Lo curioso y a la vez ilustrativo es que a Virginia no le pintarían estos bastos si hubiera actuado según el patrón habitual en circunstancias similares, es decir, negándolo todo. En tal caso, ahora estaríamos ante la intolerable persecución de una deidad local. Daría exactamente igual la evidencia que señalaran análisis, contraanálisis o recontraanális. Creeríamos cualquier explicación: que le pasaron un Isostar trucado, que lo genera su cuerpo, o qué sé yo, que en el laboratorio confundieron su DNI con el de Pocholo Martínez Bordiú. Lo hemos visto alguna que otra vez, ¿verdad?

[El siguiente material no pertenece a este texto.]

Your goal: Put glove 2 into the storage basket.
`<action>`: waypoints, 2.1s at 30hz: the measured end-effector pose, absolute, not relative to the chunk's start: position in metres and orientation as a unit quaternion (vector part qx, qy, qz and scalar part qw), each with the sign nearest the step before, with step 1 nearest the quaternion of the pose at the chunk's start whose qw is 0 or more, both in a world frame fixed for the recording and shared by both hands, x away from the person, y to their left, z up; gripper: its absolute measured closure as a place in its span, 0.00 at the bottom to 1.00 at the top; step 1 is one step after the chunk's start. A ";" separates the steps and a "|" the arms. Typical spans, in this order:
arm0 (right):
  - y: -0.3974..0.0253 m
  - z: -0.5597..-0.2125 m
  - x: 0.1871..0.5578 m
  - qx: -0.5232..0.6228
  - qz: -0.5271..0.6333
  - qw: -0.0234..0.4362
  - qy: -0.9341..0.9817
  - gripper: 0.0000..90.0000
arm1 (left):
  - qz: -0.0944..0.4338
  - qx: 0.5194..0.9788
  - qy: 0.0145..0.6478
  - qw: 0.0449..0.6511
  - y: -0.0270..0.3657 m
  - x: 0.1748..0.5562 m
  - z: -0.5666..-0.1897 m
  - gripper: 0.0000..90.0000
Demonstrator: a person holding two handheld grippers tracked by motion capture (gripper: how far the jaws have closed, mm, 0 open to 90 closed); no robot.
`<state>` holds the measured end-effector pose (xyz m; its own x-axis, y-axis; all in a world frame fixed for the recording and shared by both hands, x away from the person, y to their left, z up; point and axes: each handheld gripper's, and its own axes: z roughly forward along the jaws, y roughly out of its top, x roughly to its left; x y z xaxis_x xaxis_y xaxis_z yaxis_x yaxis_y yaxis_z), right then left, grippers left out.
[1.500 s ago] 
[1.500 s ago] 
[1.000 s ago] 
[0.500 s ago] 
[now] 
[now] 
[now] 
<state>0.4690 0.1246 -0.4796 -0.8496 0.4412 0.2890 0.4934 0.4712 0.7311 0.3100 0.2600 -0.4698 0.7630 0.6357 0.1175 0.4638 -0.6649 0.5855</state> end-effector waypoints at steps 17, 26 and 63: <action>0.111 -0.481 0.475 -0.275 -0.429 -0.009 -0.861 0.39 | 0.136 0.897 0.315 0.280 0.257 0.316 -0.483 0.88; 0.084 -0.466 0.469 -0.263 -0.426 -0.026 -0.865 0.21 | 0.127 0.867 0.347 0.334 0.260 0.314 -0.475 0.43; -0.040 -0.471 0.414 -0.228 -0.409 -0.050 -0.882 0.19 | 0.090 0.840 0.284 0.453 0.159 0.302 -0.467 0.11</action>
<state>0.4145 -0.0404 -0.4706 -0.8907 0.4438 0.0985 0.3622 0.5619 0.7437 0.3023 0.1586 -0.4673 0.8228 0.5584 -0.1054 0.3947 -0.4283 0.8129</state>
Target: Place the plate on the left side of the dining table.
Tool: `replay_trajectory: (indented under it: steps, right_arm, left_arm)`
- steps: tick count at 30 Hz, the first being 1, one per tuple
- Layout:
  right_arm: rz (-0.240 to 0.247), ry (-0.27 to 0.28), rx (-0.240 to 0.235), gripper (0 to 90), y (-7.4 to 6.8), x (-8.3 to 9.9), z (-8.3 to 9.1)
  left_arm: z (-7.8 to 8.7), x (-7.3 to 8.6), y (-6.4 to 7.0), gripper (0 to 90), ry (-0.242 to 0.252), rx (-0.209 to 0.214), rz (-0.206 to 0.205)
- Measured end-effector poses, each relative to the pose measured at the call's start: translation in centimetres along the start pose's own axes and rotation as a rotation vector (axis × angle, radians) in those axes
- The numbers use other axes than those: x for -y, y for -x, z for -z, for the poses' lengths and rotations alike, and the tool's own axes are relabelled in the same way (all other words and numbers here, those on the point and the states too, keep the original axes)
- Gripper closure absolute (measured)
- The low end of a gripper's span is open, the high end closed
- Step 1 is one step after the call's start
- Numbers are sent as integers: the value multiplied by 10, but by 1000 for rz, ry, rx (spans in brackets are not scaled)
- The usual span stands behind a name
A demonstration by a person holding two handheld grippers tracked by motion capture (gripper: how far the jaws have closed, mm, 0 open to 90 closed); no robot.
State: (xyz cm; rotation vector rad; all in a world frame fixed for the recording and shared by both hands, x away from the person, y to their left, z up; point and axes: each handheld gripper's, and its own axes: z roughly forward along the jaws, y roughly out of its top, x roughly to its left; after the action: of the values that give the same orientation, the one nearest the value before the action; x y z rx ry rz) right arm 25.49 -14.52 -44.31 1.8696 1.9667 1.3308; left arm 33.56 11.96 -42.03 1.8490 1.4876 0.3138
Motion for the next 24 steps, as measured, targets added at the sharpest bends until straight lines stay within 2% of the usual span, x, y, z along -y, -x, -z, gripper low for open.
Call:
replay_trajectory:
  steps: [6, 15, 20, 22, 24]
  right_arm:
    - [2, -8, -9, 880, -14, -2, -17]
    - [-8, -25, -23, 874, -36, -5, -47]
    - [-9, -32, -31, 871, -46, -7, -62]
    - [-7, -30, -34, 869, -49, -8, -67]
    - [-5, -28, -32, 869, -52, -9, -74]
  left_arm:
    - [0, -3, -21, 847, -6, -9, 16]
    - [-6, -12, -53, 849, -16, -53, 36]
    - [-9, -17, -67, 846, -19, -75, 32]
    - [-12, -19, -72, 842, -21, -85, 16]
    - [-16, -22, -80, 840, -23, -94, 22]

Doble vara de medir se le llama a eso. Hipocresía flagrante, si quieren que concretemos más. Está a la orden del día en el deporte de élite. Le escuché una vez a un ciclista de notable palmarés preguntar si nos creíamos en serio que era posible subir el Tourmalet o el Mortirolo como un cohete solo a base de alubias, espagueti y agüita fresca de la fuente. Responda cada cual, y luego pensemos si podemos exigir a nuestros ídolos proezas sobrehumanas y, en el mismo viaje, un comportamiento ético intachable.